The data below should be transcribed in full, with no picture included.

- - - - -

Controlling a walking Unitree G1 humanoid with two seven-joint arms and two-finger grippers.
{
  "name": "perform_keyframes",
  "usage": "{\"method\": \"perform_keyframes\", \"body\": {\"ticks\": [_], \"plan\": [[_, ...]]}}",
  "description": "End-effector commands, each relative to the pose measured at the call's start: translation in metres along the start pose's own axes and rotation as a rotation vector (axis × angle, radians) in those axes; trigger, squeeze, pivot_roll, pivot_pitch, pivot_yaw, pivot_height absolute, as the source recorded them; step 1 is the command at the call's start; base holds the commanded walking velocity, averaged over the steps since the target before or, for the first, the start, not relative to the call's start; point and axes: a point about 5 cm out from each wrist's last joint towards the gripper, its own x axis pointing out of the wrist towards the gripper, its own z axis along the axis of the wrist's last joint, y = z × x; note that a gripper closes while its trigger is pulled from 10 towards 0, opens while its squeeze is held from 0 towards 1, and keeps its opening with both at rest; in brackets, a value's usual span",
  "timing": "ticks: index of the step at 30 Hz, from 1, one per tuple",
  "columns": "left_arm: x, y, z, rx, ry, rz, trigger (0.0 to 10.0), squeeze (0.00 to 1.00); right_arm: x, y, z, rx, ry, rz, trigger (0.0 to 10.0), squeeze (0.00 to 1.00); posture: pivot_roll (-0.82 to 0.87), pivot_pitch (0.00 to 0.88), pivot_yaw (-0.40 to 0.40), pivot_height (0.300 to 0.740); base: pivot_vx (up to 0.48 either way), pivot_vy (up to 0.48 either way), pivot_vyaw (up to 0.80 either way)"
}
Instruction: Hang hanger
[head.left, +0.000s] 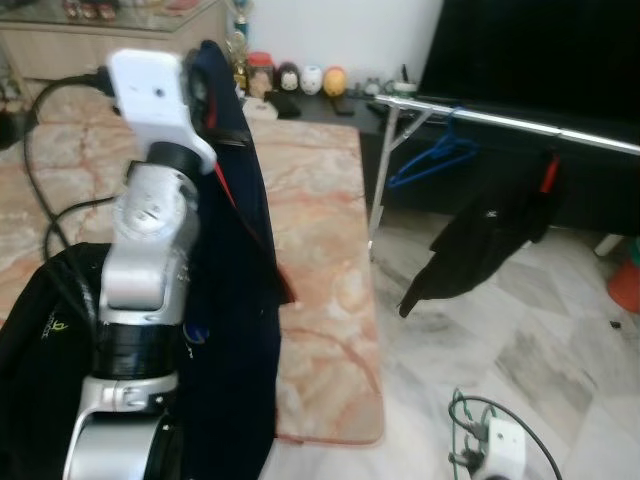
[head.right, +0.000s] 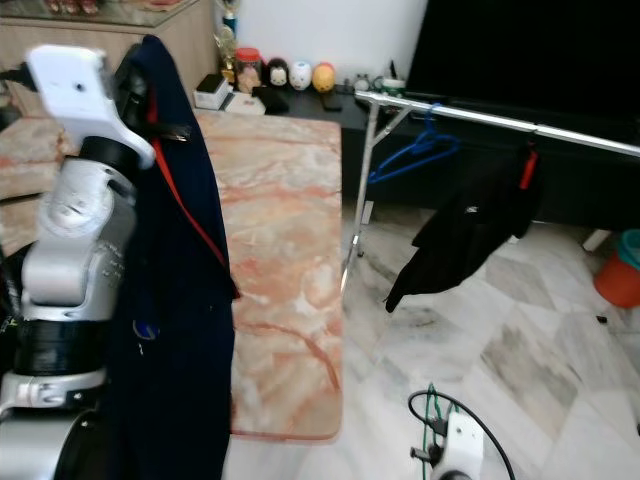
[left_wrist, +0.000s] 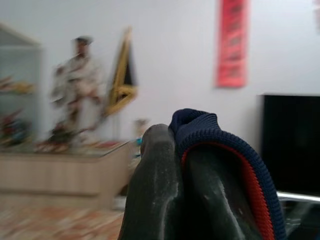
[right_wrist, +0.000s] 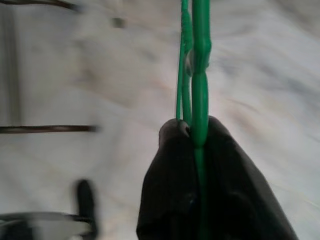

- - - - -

Written answer:
Controlling a walking Unitree G1 humanoid with two seven-joint arms and two-finger grippers.
{
  "name": "perform_keyframes",
  "usage": "{\"method\": \"perform_keyframes\", \"body\": {\"ticks\": [_], \"plan\": [[_, ...]]}}",
  "description": "End-effector commands, each relative to the pose measured at the call's start: translation in metres along the start pose's own axes and rotation as a rotation vector (axis × angle, radians) in those axes; trigger, squeeze, pivot_roll, pivot_pitch, pivot_yaw, pivot_height absolute, as the source recorded them; step 1 is the command at the call's start; base holds the commanded walking velocity, averaged over the steps since the target before or, for the first, the start, not relative to the call's start; point and axes: a point about 5 cm out from each wrist's last joint towards the gripper, its own x axis pointing out of the wrist towards the gripper, its own z axis along the axis of the wrist's last joint, y = z × x; note that a gripper closes while its trigger is pulled from 10 towards 0, opens while its squeeze is held from 0 towards 1, and keeps its opening with both at rest; in brackets, a value's usual span",
  "timing": "ticks: index of the step at 30 Hz, from 1, one per tuple",
  "columns": "left_arm: x, y, z, rx, ry, rz, trigger (0.0 to 10.0), squeeze (0.00 to 1.00); right_arm: x, y, z, rx, ry, rz, trigger (0.0 to 10.0), squeeze (0.00 to 1.00); posture: pivot_roll (-0.82 to 0.87), pivot_pitch (0.00 to 0.88), pivot_yaw (-0.40 to 0.40), pivot_height (0.300 to 0.740); base: pivot_vx (up to 0.48 either way), pivot_vy (up to 0.48 either way), pivot_vyaw (up to 0.80 either way)"
}
Instruction: Hang hanger
[head.left, +0.000s] 
[head.right, +0.000s] 
[left_wrist, +0.000s] 
[right_wrist, +0.000s] 

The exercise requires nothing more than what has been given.